A Dovish Signal from the White House

Kevin Hassett, White House National Economic Council Director and a leading candidate to succeed Fed Chair Jerome Powell, has injected fresh uncertainty into monetary policy by stating there is "plenty of room" for the Federal Reserve to implement larger-than-expected rate cuts. His comments, made on December 10, 2025, come just after the Fed's third consecutive 25-basis-point reduction, which brought the target range to 3.50%-3.75%.

That decision, reached during the December 9-10 meeting, was not unanimous, reflecting internal divisions as unemployment edged up to 4.4% and Core PCE inflation stalled at 2.8%. According to people familiar with the matter, dovish and hawkish members both expressed reservations, highlighting the delicate balance between supporting a softening labor market and taming persistent price pressures. Hassett's remarks, delivered ahead of the Fed's announcement, have since fueled speculation that more aggressive easing could be on the table, despite market expectations now leaning toward a pause at the January 2026 meeting.

Market Reactions and Economic Crosscurrents

Bond yields spiked in mid-December on rumors tied to Hassett's outlook, signaling heightened sensitivity to potential shifts in Fed leadership. Terminal rate expectations currently hover near 3%, aligning with the Fed's own dot plot projections, which anticipate two more cuts total by 2028. But forecasts vary widely: Bankrate predicts three cuts in 2026 totaling 0.75 percentage points, while CME FedWatch data shows investors assigning a 32% probability to two cuts and 30% to just one.

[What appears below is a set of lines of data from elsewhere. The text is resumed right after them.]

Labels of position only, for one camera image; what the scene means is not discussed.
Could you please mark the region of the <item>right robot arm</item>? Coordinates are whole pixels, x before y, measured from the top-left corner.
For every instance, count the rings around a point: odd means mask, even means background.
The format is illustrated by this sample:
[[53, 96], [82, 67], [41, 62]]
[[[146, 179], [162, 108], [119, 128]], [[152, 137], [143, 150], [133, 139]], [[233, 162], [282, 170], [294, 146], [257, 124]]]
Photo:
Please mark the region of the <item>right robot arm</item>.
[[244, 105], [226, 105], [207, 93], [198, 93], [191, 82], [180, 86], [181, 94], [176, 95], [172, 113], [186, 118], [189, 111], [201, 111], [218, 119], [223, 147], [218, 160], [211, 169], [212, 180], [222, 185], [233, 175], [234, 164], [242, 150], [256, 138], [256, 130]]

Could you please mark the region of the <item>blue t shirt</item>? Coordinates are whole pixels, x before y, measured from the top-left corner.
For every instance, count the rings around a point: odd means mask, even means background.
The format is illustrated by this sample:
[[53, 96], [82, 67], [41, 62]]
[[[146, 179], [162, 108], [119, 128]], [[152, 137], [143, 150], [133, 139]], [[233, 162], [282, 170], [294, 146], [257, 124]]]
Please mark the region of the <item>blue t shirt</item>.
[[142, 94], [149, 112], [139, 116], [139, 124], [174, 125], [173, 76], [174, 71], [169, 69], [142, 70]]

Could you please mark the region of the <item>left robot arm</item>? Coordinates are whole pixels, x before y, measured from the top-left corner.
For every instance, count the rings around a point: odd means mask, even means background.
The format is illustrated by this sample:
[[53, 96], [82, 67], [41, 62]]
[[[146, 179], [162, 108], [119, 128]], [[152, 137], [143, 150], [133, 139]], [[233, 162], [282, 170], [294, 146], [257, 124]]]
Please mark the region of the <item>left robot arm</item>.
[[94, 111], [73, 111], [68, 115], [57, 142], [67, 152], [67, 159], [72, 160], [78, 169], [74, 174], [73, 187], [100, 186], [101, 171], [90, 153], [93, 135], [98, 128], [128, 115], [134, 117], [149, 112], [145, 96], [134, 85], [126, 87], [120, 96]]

"The data is sending mixed signals," one analyst noted, pointing to robust 2026 growth projections that could limit further easing. Efforts to restructure the Fed's approach have hit a snag, with incoming 2026 voters tilting dovish—six dovish, four neutral, and two hawkish, per Wells Fargo—but new regional bank presidents like Beth Hammack and Lorie Logan have expressed caution on inflation. Without a clear path, the Fed risks being caught between political demands and economic realities.

Political Pressures and Future Implications

President Trump has publicly supported more aggressive cuts, reiterating that stance on December 17 and favoring Hassett as a potential replacement for Powell, whose term ends amid ongoing speculation. This could shift policy from data-dependent to a fixed 3% neutral rate, though bond market backlash remains a concern. Stakeholders are debating Fed independence, with some warning that a Trump-aligned chair like Hassett might prioritize loyalty over economic indicators, potentially eroding public trust.

In the short term, a January pause appears likely unless unexpected shocks emerge, given fiscal stimuli like the 2025 One Big Beautiful Bill Act, which could inject $100 billion via tax cuts—boosting GDP but risking inflation. Long-term, RSM economist Tuan Nguyen suggests two cuts in 2026 if growth holds, but inflation persistence or policy shifts could halt easing altogether. As one market participant put it, "We're in a wait-and-see mode, but the political overtones are hard to ignore."

Correction: An earlier version misstated the timing of Hassett's comments; they were made on December 10, 2025, not December 9.